17 mars > Histoire France

Voici un livre qui tombe à pic dans une période difficile pour l’agriculture française. Il permet de saisir par le regard éloigné de l’historien les mutations d’un secteur qui fut dominant dans les années 1930. Eric Alary rappelle le rôle majeur joué par les paysans lors de la Première Guerre mondiale puis dans la reconstruction du pays après 1945. Sans eux, la France ne serait jamais devenue autosuffisante sur le plan alimentaire.

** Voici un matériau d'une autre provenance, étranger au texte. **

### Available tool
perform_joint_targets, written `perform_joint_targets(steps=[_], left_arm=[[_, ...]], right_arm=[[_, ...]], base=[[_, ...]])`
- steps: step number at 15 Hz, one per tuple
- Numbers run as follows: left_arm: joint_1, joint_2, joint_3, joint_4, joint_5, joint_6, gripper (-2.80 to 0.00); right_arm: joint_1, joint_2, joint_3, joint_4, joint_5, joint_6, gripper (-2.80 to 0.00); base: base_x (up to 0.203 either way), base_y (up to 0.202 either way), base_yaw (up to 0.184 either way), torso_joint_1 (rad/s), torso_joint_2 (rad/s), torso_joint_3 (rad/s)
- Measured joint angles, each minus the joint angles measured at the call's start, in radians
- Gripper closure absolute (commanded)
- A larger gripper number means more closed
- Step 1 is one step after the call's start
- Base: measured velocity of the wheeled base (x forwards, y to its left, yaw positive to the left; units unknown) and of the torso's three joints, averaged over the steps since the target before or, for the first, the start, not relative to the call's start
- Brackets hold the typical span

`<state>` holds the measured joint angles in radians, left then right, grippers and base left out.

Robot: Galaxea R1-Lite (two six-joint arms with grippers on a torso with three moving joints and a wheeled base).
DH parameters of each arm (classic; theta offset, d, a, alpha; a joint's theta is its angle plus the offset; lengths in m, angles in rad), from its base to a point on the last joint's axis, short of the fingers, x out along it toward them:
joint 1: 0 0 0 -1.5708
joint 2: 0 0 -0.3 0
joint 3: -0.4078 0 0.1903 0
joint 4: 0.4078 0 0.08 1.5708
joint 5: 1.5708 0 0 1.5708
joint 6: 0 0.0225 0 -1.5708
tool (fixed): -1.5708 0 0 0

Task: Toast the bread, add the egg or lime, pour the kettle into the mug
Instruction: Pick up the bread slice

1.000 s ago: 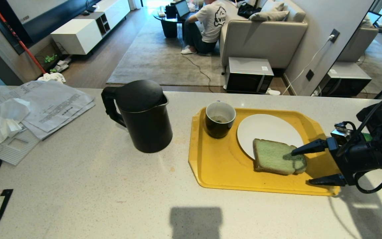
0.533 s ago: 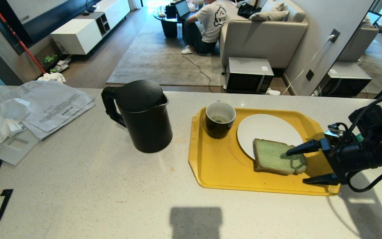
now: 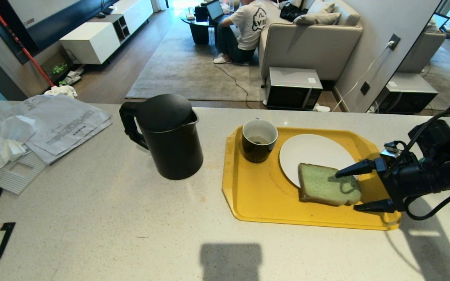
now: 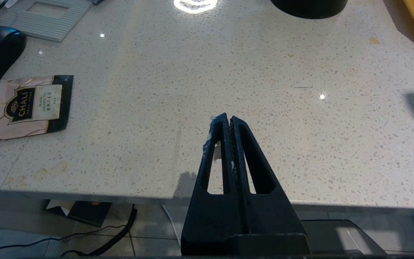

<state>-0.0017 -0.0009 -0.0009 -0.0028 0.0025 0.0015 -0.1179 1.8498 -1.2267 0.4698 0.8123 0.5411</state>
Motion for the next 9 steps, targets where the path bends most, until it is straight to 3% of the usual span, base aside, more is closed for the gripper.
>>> perform_joint_targets(steps=[9], left_arm=[[0.000, 0.000, 0.000, 0.000, 0.000, 0.000, 0.00]], right_arm=[[-0.001, 0.022, -0.028, -0.003, 0.011, 0.013, -2.80]], base=[[0.000, 0.000, 0.000, 0.000, 0.00, 0.000]])
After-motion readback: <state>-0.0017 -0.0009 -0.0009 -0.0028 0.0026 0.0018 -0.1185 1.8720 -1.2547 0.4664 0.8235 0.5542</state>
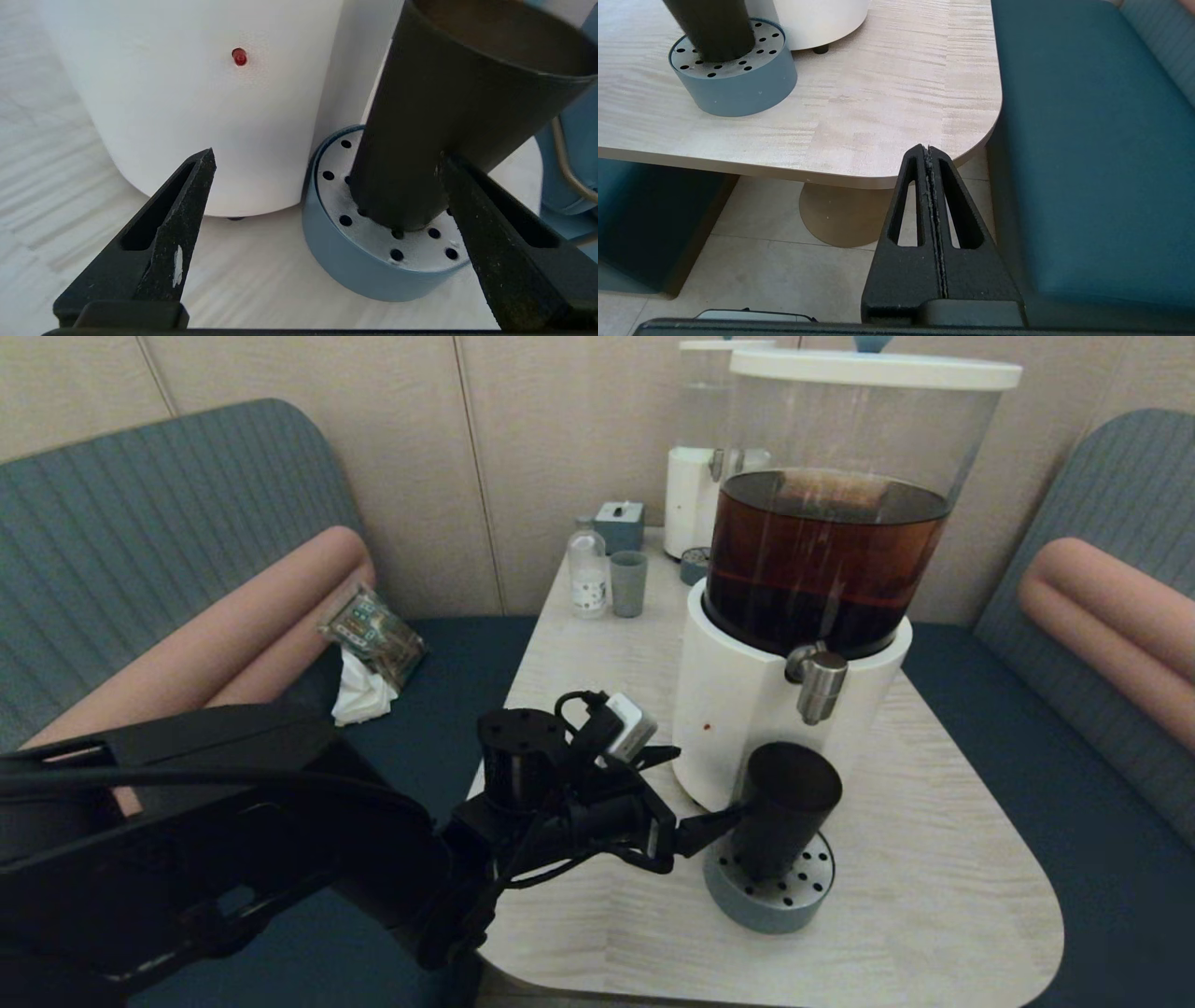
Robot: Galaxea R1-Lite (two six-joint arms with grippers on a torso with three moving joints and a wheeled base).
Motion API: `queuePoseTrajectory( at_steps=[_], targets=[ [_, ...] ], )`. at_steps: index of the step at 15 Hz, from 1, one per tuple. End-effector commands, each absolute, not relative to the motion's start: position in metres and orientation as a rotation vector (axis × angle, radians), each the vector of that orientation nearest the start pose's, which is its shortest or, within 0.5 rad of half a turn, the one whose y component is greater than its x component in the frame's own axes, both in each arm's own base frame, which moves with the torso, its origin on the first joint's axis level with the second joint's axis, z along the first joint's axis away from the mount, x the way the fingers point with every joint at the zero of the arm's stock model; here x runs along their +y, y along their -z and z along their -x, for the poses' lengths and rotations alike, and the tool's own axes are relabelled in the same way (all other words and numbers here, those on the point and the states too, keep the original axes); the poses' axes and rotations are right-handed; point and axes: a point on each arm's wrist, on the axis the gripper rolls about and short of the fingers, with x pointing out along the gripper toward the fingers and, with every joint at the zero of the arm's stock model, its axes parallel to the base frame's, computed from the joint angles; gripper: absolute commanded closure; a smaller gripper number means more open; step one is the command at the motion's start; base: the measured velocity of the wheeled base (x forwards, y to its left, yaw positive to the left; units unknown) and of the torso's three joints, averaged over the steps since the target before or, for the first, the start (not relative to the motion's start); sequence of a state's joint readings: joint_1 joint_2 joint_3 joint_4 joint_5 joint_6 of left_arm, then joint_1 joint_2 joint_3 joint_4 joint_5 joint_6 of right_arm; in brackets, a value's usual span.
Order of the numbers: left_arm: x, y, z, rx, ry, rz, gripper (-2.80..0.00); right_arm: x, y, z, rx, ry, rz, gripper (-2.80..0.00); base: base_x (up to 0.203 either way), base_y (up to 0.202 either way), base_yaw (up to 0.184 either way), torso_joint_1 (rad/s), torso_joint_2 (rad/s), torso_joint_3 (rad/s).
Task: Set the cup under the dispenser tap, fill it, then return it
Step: Place the cup next to the water dispenser
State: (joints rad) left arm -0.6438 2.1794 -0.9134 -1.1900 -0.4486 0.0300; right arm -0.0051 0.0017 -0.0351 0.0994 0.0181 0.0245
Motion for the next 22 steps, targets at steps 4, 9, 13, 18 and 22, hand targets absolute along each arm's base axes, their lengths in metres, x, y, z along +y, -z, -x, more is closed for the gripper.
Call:
queuePoseTrajectory(
  at_steps=[4, 9, 13, 18, 22],
  targets=[
    [-0.257, -0.091, -0.315, 0.04, 1.107, -0.038, -2.8, 0.001, -0.075, 0.026, 0.068, -0.013, -0.025, 0.0, 0.0, 0.0, 0.0, 0.0, 0.0, 0.0],
    [-0.25, -0.086, -0.307, 0.066, 1.117, -0.053, -2.8, 0.001, -0.075, 0.026, 0.068, -0.012, -0.025, 0.0, 0.0, 0.0, 0.0, 0.0, 0.0, 0.0],
    [-0.241, -0.086, -0.295, 0.073, 1.141, -0.06, -2.8, 0.001, -0.075, 0.026, 0.068, -0.013, -0.025, 0.0, 0.0, 0.0, 0.0, 0.0, 0.0, 0.0],
    [-0.25, -0.086, -0.294, 0.063, 1.177, -0.054, -2.8, 0.001, -0.075, 0.026, 0.068, -0.013, -0.025, 0.0, 0.0, 0.0, 0.0, 0.0, 0.0, 0.0],
    [-0.256, -0.087, -0.296, 0.051, 1.189, -0.053, -2.8, 0.001, -0.075, 0.026, 0.068, -0.013, -0.025, 0.0, 0.0, 0.0, 0.0, 0.0, 0.0, 0.0]
  ],
)
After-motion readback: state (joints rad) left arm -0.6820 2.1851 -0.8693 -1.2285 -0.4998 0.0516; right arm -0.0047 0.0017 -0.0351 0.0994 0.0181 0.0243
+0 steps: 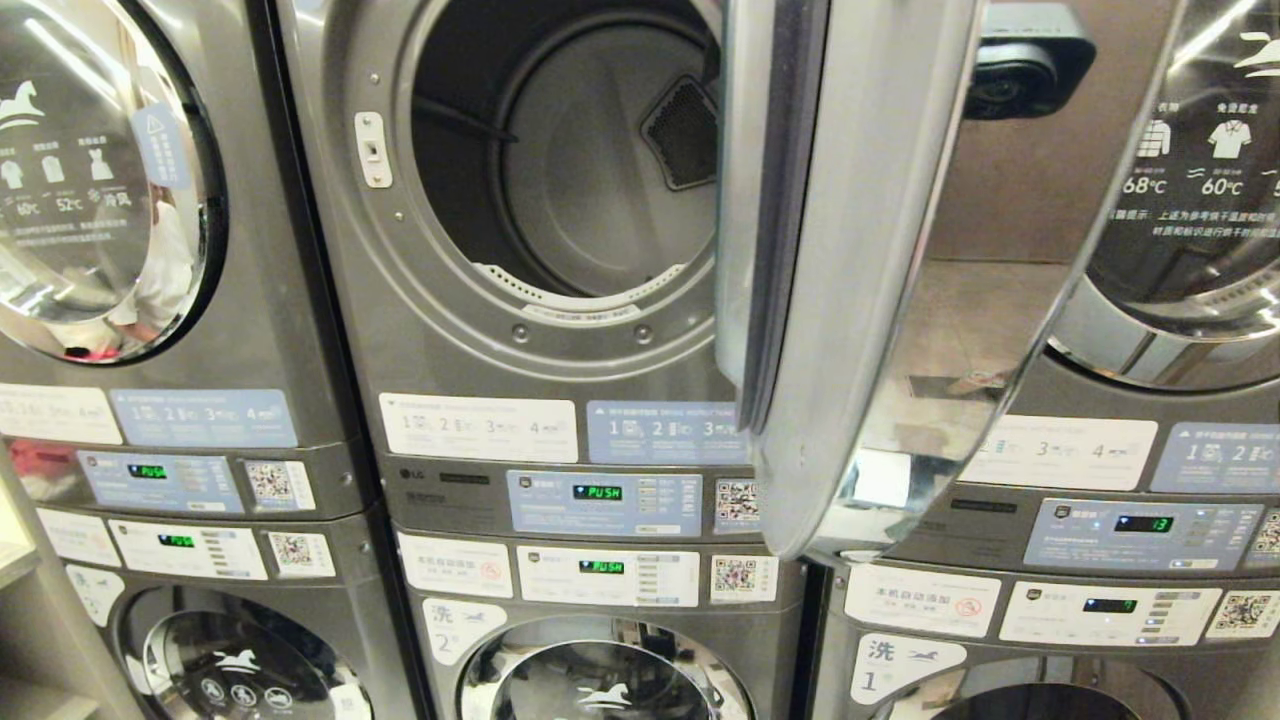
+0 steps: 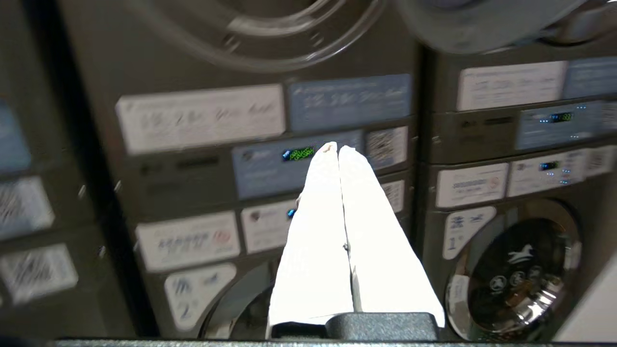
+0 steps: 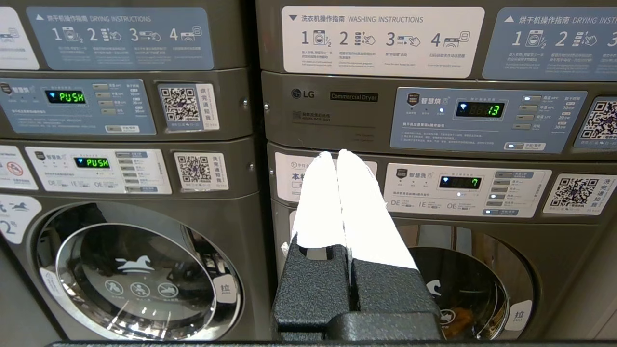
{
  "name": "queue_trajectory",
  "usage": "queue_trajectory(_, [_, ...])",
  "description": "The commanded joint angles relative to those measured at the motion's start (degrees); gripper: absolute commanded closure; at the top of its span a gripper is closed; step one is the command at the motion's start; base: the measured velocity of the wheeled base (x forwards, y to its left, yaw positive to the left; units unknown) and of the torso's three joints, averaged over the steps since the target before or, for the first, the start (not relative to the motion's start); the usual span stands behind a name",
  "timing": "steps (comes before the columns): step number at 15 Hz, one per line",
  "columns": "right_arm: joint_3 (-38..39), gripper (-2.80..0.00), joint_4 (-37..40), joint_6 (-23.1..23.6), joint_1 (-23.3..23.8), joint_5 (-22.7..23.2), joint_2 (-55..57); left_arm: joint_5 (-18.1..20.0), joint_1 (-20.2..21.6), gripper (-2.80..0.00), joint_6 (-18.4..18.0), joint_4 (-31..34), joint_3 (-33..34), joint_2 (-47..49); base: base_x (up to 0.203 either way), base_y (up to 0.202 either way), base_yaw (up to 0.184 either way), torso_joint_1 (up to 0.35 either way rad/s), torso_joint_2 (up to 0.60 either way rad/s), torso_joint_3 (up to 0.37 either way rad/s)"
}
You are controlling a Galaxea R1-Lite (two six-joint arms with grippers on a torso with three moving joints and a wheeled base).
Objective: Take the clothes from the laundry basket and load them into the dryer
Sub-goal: Open the dryer
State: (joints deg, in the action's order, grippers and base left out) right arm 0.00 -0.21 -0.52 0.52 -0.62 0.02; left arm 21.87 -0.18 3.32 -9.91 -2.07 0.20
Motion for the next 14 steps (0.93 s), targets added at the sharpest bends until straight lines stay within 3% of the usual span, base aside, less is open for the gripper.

Historien spécialiste de la vie quotidienne des Français au XXe siècle, auteur d’ouvrages remarqués sur La ligne de démarcation (Perrin, 2003) ou L’exode (Perrin, 2010), Eric Alary était tout indiqué pour se saisir de ce vaste territoire rural. Son récit commence à la Belle Epoque, au moment où la IIIe République achève d’initier les paysans à la démocratie. C’est la fin des terroirs et l’émergence d’une nouvelle appartenance commune renforcée par le service militaire. Ces nouvelles règles entraînent une modernisation du secteur qui commence par la mécanisation. Avec le chemin de fer, les villes se rapprochent des campagnes, à moins que ce ne soit l’inverse. Dans cette société campagnarde très familiale, les enfants sont de plus en plus tentés par le confort des villes face à la précarité des champs. Deux guerres mondiales plus tard et quelques crises économiques en sus, le monde paysan n’est plus reconnaissable. Il ne se reconnaît plus lui-même. Tout est allé très vite, trop vite sans doute. On ne parle plus de paysans mais d’agriculteurs, puis d’exploitants agricoles dans les années 1960 avec l’idée de rentabilité à tout prix. La production s’emballe, les prix s’effondrent et les paysans paient cher cette marche forcée vers le progrès. Sans défendre de thèse, par le seul biais d’un récit maîtrisé, sans nostalgie mais sans oubli, Eric Alary fait prendre conscience d’un monde en perdition. L. L.